Welcome back to this series on visions of the future of education technology.
In my last post, I gave an overview of the “Stay the Course” vision. This vision is shared by those who believe that education technology is basically on the right track and should naturally take a lower priority than the “core” reform topics of teacher and leader recruitment and retention, and standards and accountability.
Now I’d like to look at the polar opposite of the “Stay the Course” vision. It’s called “Wholesale Transformation.”
This vision is radical. It presupposes a fundamental shift in education from a teacher-centric to a student-centric model, with effects on nearly every element of the system. Here’s how the Parthenon Group, in a report for the Stupski and Carnegie Foundations, describes it:
Personalized learning enables each student to take a customized path toward meeting high level standards. Flexible uses of time and space allow differentiated approaches to content, assessment, pacing, and learning style. This level of personalization, when combined with world-class standards, performance-based assessment, anytime/anywhere learning, deep student engagement and agency, and a comprehensive system of supports, is referred to as next generation learning (NGL).
Similarly, Fiona O’Carroll (at the Aspen Ideas Festival discussion referenced in earlier posts) explains Houghton Mifflin Harcourt’s vision for the future of learning:
Our model is a learner-centric model, really looking at connecting peers to peers, peers with teachers with mentors, in a social learning collaborative experience, and also facilitating the learner to become the producer as well as the consumer, which we would see as a huge shift. Predicated on that is we certainly have a vision in the future of a one-to-one experience … what we mean by that is students have access to a device all the time, to deliver on that actual vision.
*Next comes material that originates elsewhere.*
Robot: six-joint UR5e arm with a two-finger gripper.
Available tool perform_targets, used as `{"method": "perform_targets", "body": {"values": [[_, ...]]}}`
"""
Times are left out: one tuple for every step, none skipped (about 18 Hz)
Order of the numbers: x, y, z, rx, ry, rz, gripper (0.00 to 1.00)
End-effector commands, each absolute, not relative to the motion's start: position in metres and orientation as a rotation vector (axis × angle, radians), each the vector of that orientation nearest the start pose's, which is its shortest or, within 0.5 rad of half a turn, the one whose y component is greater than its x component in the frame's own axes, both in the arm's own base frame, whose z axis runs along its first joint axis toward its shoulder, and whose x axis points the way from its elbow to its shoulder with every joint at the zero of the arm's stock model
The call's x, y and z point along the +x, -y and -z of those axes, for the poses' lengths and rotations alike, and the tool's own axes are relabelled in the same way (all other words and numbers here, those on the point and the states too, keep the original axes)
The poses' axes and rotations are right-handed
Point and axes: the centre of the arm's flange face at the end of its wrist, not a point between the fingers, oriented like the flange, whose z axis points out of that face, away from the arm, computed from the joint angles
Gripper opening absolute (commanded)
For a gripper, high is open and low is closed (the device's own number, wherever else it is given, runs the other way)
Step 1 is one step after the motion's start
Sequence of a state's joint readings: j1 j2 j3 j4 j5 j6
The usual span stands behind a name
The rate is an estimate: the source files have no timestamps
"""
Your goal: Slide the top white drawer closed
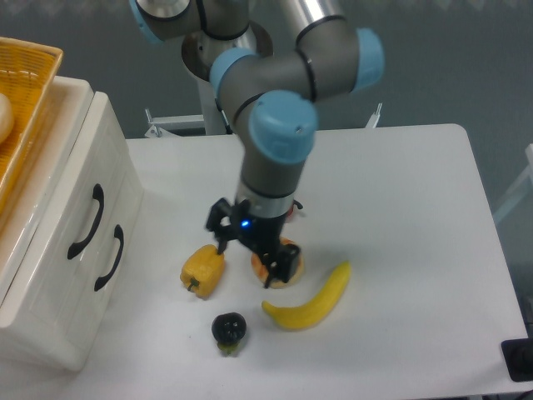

Not only will NGL make learning more effective, advocates say, but it will also save districts money. As O’Connell put it:
I think this time there’s a perfect storm. I think that budget pressure, is really good, frankly because it’s going to force innovation. If we look back at history, that’s typically what’s happened.
Parthenon similarly includes cost savings or cost neutrality as a key element of NGL.
Both Parthenon and Ted Mitchell (O’Carroll’s co-discussant at Aspen) cite School of One in New York City as an example of this vision in action. So here are the five challenges I’d submit to the proponents of NGL and the Wholesale Transformation model:
- How do teachers preserve a classroom culture of high expectations when students are working at their own pace? In my experience, great teachers have an exceptional ability to set a high standard and create the expectation that each student will meet it. This tends to be reinforced by peer pressure — “If all my other peers really believe that they can master geometric proofs, then why can’t I?”
- What exactly is the role of teachers in NGL? Most importantly, do they direct and manage personalized curricular programs for all their students? If so, how we prepare teachers to handle this responsibility — which is arguably more, not less, difficult than managing a class of students all working on the same material?
- What would NGL science or literature education look like? If science is hands-on and inquiry-based, in what kinds of cases would it be feasible or appropriate for technology to personalize instruction? For literature, how can teachers encourage group discussion in a learner-centric environment?
- How much time is appropriate for students to be spending with their devices at school every day, especially in the earlier grades?
- How can we be certain that budget-induced innovations that O’Carroll refers to will be good innovations? It is more difficult than she suggests to find historical examples of budget difficulties in education; spending has been on a steady rise across the board over the last century.
This reminds me of an apt quote by Thomas Friedman in his Aspen appearance this year. Discussing the current budget-cutting plans, he said:
If you cut without a plan, you can hit a big artery. You can blow a huge artery. And that’s the scariest thing going on right now, is that we are having a debate about cutting without any plan of where we’re going.
The way I see it, there are “easy” strategies use technology to cut costs, which involve creating new systems that reduce time spent on administrative tasks like taking attendance or that reduce the cost of digital textbooks. And then there are “hard” strategies — using it to replace labor and reduce HR expenses. I think that there’s still a good amount of thinking yet to be done about which of the strategies that districts would be wise to employ, and what they would actually look like.